Task instructions = Copy out the data so that nothing differs from the original.

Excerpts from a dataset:

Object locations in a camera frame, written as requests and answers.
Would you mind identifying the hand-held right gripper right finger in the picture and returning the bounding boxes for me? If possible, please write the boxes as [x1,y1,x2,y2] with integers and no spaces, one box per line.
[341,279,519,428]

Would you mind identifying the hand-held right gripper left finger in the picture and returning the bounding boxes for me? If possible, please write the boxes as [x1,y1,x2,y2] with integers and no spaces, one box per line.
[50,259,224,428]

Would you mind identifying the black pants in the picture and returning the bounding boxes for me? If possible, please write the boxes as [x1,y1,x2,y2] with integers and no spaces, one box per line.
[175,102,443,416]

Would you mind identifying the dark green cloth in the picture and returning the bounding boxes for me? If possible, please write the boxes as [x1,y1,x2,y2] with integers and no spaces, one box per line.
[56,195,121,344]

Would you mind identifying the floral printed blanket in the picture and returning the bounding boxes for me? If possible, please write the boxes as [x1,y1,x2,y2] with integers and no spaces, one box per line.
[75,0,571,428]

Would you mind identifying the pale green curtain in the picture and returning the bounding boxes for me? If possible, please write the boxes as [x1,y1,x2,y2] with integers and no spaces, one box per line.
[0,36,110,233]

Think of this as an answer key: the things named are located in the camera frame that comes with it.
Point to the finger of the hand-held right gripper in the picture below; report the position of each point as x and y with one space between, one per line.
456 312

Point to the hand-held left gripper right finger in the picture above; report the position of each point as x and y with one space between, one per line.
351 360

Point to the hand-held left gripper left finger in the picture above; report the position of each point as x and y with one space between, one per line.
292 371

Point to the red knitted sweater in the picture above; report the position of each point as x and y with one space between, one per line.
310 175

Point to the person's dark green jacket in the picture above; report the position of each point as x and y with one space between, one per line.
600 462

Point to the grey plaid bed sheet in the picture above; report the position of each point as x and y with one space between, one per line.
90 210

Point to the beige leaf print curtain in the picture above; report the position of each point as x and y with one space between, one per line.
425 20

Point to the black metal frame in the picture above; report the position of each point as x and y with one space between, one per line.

Completed exercise =
Object locations in a camera frame, written as requests and answers.
Would you mind identifying the hand-held right gripper right finger in the picture and returning the bounding boxes for me? If possible, please write the boxes as [x1,y1,x2,y2] with integers and no spaces, one box per line.
[341,279,519,428]

Would you mind identifying the hand-held right gripper left finger in the picture and returning the bounding boxes for me? If possible, please write the boxes as [x1,y1,x2,y2] with integers and no spaces, one box per line.
[50,259,224,428]

Would you mind identifying the black pants in the picture and returning the bounding boxes for me? If possible, please write the boxes as [x1,y1,x2,y2] with integers and no spaces, one box per line.
[175,102,443,416]

Would you mind identifying the dark green cloth in the picture and returning the bounding boxes for me? If possible, please write the boxes as [x1,y1,x2,y2] with integers and no spaces, one box per line.
[56,195,121,344]

Would you mind identifying the floral printed blanket in the picture and returning the bounding boxes for me? If possible, please write the boxes as [x1,y1,x2,y2] with integers and no spaces, one box per line.
[75,0,571,428]

Would you mind identifying the pale green curtain in the picture and returning the bounding boxes for me? If possible, please write the boxes as [x1,y1,x2,y2] with integers and no spaces, one box per line.
[0,36,110,233]

Think of this as an answer key: the things named are located in the camera frame that comes with it.
Point to the finger of the hand-held right gripper in the picture below; report the position of each point as x and y with one space between, one per line.
456 312

Point to the hand-held left gripper right finger in the picture above; report the position of each point as x and y with one space between, one per line.
351 360

Point to the hand-held left gripper left finger in the picture above; report the position of each point as x and y with one space between, one per line.
292 371

Point to the red knitted sweater in the picture above; report the position of each point as x and y with one space between, one per line.
310 175

Point to the person's dark green jacket in the picture above; report the position of each point as x and y with one space between, one per line.
600 462

Point to the grey plaid bed sheet in the picture above; report the position of each point as x and y with one space between, one per line.
90 210

Point to the beige leaf print curtain in the picture above; report the position of each point as x and y with one space between, one per line.
425 20

Point to the black metal frame in the picture above; report the position of each point as x and y with one space between, one per line.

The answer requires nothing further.